What is being asked:
Lines with "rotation": please show every one of them from the listing below.

━━━━━━━━━━

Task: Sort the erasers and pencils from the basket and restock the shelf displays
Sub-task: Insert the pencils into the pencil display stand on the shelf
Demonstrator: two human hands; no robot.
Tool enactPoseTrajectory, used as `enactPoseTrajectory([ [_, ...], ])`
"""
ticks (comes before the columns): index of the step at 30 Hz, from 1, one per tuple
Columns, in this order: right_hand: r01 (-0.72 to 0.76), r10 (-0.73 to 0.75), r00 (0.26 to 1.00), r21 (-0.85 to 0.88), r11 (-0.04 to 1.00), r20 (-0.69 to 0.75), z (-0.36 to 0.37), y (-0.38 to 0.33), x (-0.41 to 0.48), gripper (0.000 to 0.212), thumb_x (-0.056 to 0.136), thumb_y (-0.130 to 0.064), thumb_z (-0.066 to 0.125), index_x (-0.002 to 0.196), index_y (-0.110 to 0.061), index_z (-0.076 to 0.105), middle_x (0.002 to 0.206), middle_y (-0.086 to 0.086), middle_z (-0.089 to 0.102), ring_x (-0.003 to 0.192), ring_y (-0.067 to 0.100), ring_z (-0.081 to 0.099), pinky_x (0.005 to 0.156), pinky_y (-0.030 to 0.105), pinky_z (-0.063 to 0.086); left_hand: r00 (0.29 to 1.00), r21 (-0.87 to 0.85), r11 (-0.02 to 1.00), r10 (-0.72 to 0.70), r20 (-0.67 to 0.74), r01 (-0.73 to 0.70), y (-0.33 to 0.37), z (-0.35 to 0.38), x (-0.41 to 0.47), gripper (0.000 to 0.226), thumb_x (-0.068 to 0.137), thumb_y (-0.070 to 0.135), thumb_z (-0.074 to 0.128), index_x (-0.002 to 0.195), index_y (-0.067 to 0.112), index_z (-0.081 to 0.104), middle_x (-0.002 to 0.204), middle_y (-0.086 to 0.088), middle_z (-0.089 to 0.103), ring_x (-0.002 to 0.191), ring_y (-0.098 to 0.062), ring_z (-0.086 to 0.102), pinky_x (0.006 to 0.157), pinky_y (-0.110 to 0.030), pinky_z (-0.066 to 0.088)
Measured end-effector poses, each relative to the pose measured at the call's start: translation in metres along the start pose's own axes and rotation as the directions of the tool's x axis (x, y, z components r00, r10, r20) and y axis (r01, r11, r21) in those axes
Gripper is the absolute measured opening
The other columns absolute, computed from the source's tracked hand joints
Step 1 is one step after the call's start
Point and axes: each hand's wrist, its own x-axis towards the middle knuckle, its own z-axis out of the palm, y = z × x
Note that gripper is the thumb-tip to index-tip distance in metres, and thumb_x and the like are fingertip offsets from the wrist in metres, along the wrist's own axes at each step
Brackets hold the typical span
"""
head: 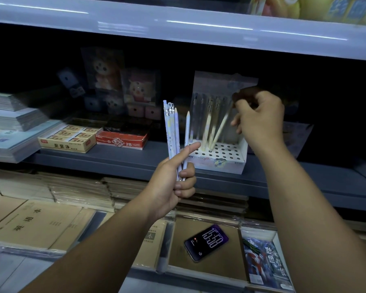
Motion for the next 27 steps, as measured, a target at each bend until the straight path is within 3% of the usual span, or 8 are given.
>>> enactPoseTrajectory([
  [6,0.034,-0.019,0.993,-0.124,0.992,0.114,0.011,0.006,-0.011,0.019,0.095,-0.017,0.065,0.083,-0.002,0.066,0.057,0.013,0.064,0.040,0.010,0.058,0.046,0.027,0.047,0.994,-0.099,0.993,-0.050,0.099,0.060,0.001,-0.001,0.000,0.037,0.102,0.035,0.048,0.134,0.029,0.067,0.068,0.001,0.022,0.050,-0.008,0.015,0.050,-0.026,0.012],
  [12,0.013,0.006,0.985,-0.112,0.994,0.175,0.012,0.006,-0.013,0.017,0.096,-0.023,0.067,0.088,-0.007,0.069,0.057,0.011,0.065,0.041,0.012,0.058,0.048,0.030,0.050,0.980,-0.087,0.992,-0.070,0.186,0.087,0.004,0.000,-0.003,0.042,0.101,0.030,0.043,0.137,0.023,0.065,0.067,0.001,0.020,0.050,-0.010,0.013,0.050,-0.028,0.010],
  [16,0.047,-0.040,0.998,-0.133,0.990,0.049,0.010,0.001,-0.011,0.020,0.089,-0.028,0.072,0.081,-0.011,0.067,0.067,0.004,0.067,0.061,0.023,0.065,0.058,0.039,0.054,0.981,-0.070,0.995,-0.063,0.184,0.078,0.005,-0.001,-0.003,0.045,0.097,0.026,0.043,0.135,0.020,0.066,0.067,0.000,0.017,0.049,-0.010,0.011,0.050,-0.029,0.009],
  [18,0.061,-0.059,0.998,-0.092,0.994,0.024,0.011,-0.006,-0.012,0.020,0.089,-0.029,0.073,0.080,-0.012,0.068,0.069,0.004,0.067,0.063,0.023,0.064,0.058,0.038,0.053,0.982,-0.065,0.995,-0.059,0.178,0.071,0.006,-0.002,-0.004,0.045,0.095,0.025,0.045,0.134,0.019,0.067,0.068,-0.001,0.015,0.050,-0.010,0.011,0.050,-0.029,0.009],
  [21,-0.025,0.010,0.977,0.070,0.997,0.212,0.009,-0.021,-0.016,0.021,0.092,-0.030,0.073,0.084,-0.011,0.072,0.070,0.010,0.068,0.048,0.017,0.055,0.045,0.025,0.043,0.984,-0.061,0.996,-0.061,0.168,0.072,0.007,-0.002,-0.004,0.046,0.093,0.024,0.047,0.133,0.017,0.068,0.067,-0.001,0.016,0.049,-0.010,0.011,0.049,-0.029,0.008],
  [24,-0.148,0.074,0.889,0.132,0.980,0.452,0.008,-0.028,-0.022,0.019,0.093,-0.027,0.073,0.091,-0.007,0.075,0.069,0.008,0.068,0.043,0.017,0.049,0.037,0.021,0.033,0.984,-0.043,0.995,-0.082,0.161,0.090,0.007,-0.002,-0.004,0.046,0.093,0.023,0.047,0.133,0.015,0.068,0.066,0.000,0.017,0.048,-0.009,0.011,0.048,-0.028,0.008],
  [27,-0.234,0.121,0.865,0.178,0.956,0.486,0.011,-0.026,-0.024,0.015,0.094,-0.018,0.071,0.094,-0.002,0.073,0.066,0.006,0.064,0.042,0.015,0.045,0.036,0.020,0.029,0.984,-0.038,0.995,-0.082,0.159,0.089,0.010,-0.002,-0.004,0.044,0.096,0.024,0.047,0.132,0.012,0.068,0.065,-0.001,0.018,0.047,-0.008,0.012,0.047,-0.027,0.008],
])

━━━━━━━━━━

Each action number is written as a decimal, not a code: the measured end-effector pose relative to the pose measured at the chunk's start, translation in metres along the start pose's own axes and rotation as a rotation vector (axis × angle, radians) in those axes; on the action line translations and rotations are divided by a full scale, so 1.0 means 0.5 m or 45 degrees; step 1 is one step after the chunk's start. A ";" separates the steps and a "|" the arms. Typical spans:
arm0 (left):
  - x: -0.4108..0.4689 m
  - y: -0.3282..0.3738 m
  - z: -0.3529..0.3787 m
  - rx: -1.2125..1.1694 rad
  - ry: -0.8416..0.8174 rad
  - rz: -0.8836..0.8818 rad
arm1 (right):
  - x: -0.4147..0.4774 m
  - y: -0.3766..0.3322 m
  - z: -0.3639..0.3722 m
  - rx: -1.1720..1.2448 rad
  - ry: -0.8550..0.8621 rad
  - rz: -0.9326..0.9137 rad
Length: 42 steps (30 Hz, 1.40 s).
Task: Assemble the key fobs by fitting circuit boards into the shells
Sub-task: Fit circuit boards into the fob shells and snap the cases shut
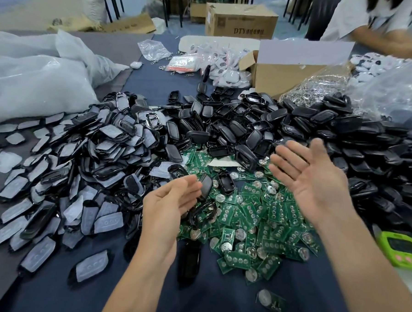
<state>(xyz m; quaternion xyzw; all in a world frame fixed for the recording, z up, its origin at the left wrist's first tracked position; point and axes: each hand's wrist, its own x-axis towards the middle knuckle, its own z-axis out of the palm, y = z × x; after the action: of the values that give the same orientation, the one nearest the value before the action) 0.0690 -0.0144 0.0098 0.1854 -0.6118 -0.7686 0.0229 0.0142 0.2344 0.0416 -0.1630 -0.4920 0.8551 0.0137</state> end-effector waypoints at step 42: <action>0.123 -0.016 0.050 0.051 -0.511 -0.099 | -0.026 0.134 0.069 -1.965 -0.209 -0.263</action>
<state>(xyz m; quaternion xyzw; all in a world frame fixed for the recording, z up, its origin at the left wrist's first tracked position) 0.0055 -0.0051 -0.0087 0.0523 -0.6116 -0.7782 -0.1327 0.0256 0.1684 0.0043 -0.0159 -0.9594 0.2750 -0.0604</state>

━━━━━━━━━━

Your response:
Measured end-effector poses, each relative to the pose measured at the call's start: translation in metres along the start pose's own axes and rotation as the directions of the tool's x axis (x, y, z components r00, r10, r20) and y axis (r01, r11, r21) in those axes
Each action number is written as a decimal, not a code: the measured end-effector pose relative to the pose measured at the chunk's start, translation in metres along the start pose's own axes and rotation as a rotation vector (axis × angle, radians) in those axes; on the action line translations and rotations are divided by a full scale, so 1.0 means 0.5 m or 45 degrees; step 1 is one step after the chunk's start. A ";" separates the steps and a "|" the arms. Typical spans:

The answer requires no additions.